Byliśmy z mężem w trakcie burzliwego i niezbyt przyjemnego rozwodu. Chociaż bardzo się starałam, żeby tak się nie stało, nasze dzieci stały się w pewnym momencie tak zwaną „kartą przetargową”. W niemały sposób odbiło się to na ich psychice. Syn jakoś to przeżył, ale córeczka była jeszcze mała i niewiele rozumiała. Stała się przez to nerwowa, lękliwa i wykazywała nawet zachowania agresywne. Wiedziałam, że muszę znaleźć dla niej dobrego psychologa, ponieważ inaczej te destrukcyjne zachowania mogły się tylko nasilać.
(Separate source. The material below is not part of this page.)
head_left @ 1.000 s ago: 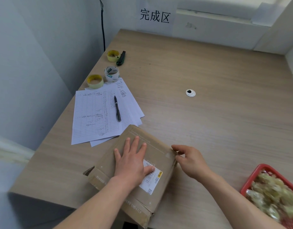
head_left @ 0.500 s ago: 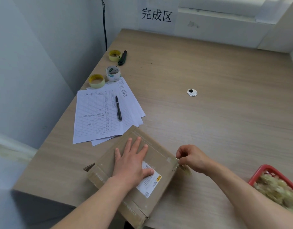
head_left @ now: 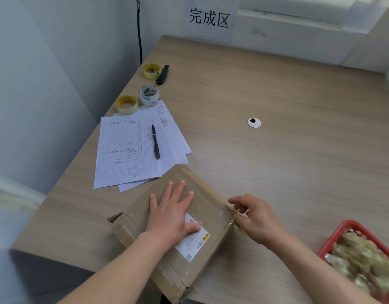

Wysłałam córkę do dobrego psychologa dziecięcego
Pożaliłam się mojej przyjaciółce z pracy, że nie mam pojęcia, gdzie znajdę kompetentnego psychologa, który mógłby jej pomóc. Zależało mi na tym, aby znaleźć takiego specjalistę, który zajmie się nią i poprowadzi z nią cały cykl terapii psychologicznej. Nie chciałam narażać jej również na dodatkowy stres. Na szczęście okazało się, że moja przyjaciółka zna pewnego psychologa, który z pewnością ma szybkie terminy i bez problemu przyjmie moją córeczkę. Jest to bardzo dobry psycholog dziecięcy w Łodzi, który specjalizuje się w terapii dzieci w wieku mojej córki. Wzięłam od niej numer telefonu do jego gabinetu i skontaktowałam się z nim jeszcze tego samego dnia. Udało mi się zapisać córeczkę na wizytę bardzo szybko. Już kilka dni później szłam z nią do psychologa, który posiadał swój gabinet w samym centrum Łodzi. Dodatkowym atutem tej lokalizacji było to, że bez problemu mogłam znaleźć tam miejsce parkingowe. Gabinet okazał się bardzo przytulnie urządzony, dzięki czemu córka szybko się rozluźniła i porozmawiała z lekarzem. Już wkrótce po tym jak psycholog przeprowadził z nią wywiad, wysłał ją do zabawy, a mi powiedział na czym polega problem mojego dziecka i w jaki sposób powinnam pracować z nią, aby wspomóc jej rozwój i zniwelować występowanie niechcianych zachowań. Od tego momentu raz w tygodniu zabierałam córkę do tego psychologa, aby mógł on ocenić jej postępy i zaproponować mi odpowiednie ćwiczenia.
Jak się okazało, to było bardzo dobre rozwiązanie. Już po miesiącu zauważyłam znaczną poprawę w jej zachowaniu. Stała się ona weselsza i już nie reagowała lękiem na każde niespodziewane wydarzenie. Córka szybko zaczęła zachowywać się normalnie, ale jeszcze przez długi czas kontynuowaliśmy terapię z psychologiem, żeby upewnić się, że wszystko jest w porządku. Było to również ważne dlatego, że dzięki temu nauczyłam się utrwalać pozytywne wzorce w moim dziecku, a córka nabrała dużej pewności siebie. Efekt mnie bardzo zadowolił.